Gates: Give More Students Access to Great Teachers
Bill Gates says the nation isn’t getting its money’s worth in education, and it’s time to “raise performance without spending a lot more.”
In an essay published in the February 28 Washington Post, the Microsoft founder says excellent teaching is the single most important variable in student achievement. Yet he notes that “we do very little” to measure, develop, and reward it.
The Gates Foundation, which he chairs with his wife, Melinda, is currently working with nearly 3,000 teachers in seven urban school districts to develop fair and reliable measures of teacher effectiveness that are tied to gains in student achievement, he writes.
He faults two assumptions that have led to rising education costs: that reducing class size will boost student achievement, and that teachers must be rewarded on the basis of seniority.
Gates offers one approach to improving K-12 teaching without spending more: Identify the top 25 percent of teachers, and pay them extra to take on more students. “The rest of the savings could go toward improving teacher support and evaluation systems, to help more teachers become great.”
Filed under: K-12 Education News
Tags: Corporations, Education Policy, Research on Learning, Teacher Training, Teachers












Parental involvement is another important variable in student achievement.
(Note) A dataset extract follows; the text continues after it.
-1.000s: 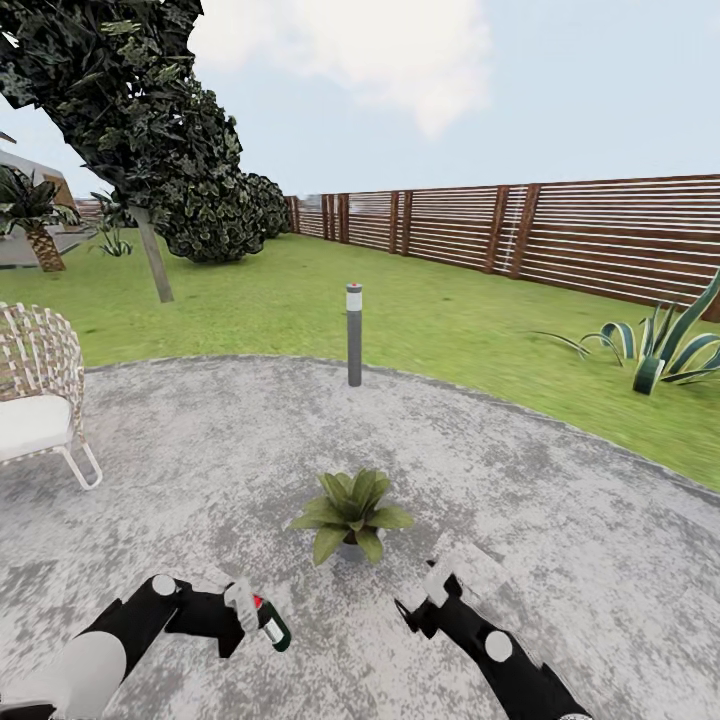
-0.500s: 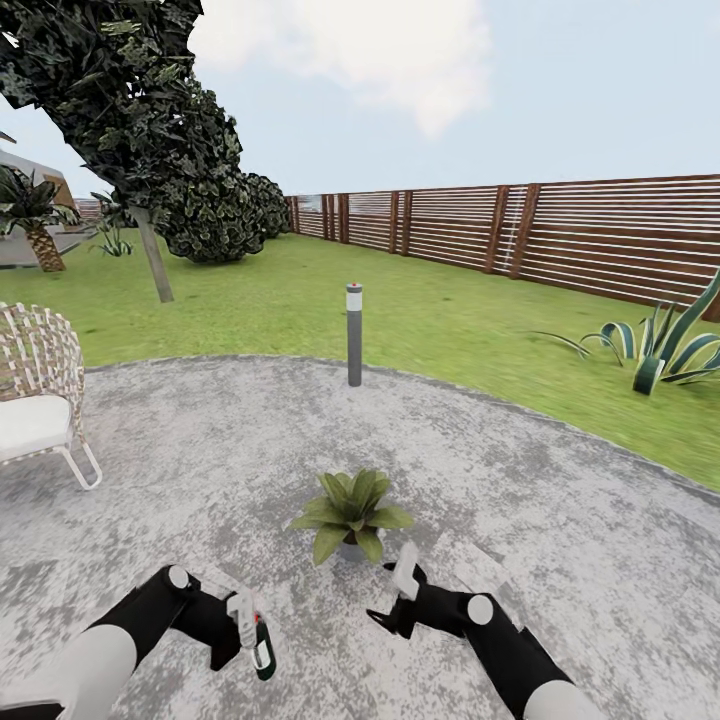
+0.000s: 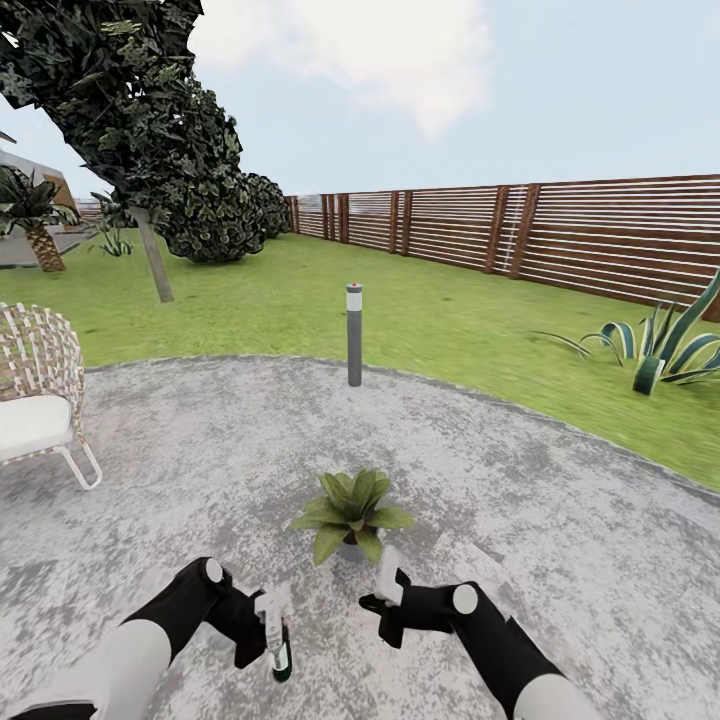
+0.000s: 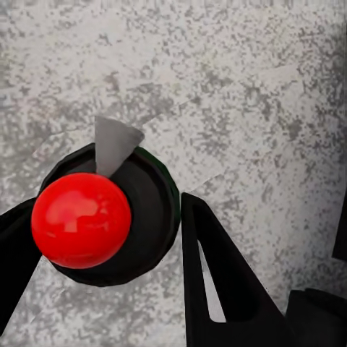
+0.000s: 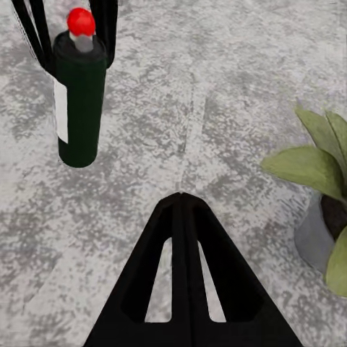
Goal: Pick up the pesticide atomizer in the garden and spray insectifuge to fully cover both potted plants in the garden.
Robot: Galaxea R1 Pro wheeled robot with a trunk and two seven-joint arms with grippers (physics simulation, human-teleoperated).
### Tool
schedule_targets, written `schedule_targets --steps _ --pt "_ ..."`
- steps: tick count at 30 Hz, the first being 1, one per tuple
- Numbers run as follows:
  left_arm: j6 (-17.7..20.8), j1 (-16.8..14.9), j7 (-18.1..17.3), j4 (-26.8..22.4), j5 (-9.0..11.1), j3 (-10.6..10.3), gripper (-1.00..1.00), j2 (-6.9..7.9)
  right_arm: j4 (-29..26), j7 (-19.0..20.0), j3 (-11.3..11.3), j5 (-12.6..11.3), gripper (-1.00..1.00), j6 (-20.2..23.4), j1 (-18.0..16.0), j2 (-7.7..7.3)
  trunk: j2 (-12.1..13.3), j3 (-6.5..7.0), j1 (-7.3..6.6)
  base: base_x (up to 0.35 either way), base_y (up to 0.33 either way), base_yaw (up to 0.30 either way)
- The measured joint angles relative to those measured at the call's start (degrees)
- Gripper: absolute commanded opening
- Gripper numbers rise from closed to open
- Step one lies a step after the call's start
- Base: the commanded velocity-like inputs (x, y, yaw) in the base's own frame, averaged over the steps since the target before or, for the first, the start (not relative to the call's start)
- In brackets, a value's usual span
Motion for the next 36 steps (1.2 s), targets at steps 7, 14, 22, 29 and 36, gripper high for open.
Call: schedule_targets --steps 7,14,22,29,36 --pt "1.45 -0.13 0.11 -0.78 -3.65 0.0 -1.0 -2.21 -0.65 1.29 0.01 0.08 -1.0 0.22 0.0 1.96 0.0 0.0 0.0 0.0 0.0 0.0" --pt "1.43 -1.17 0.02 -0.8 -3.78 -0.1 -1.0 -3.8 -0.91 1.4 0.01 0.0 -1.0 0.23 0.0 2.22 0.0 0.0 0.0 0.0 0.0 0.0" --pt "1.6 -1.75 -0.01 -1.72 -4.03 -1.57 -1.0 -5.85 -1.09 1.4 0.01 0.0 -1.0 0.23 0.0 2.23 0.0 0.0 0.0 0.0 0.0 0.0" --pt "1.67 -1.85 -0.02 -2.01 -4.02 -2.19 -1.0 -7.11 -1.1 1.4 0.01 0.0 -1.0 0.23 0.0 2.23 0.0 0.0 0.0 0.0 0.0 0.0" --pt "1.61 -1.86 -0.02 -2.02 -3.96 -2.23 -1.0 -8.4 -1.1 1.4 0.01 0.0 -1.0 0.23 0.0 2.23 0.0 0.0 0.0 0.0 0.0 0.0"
If the parent doesn’t care, usually the student doesn’t, too. While I agree that creating systems to reward and develop teachers is crucial, I also believe that equal, if not more, effort should be focused on parental involvement and accountability. In my class, students with the greatest difficulty have little support at home which is reflected in their appearance (unkept, poor hygiene), tiredness (irregular sleep patterns), incomplete homework and lost materials (books, assignments). The result, these students often hold back the class from progressing because they require intensive support from the teacher. Only focusing on teachers is not the solution.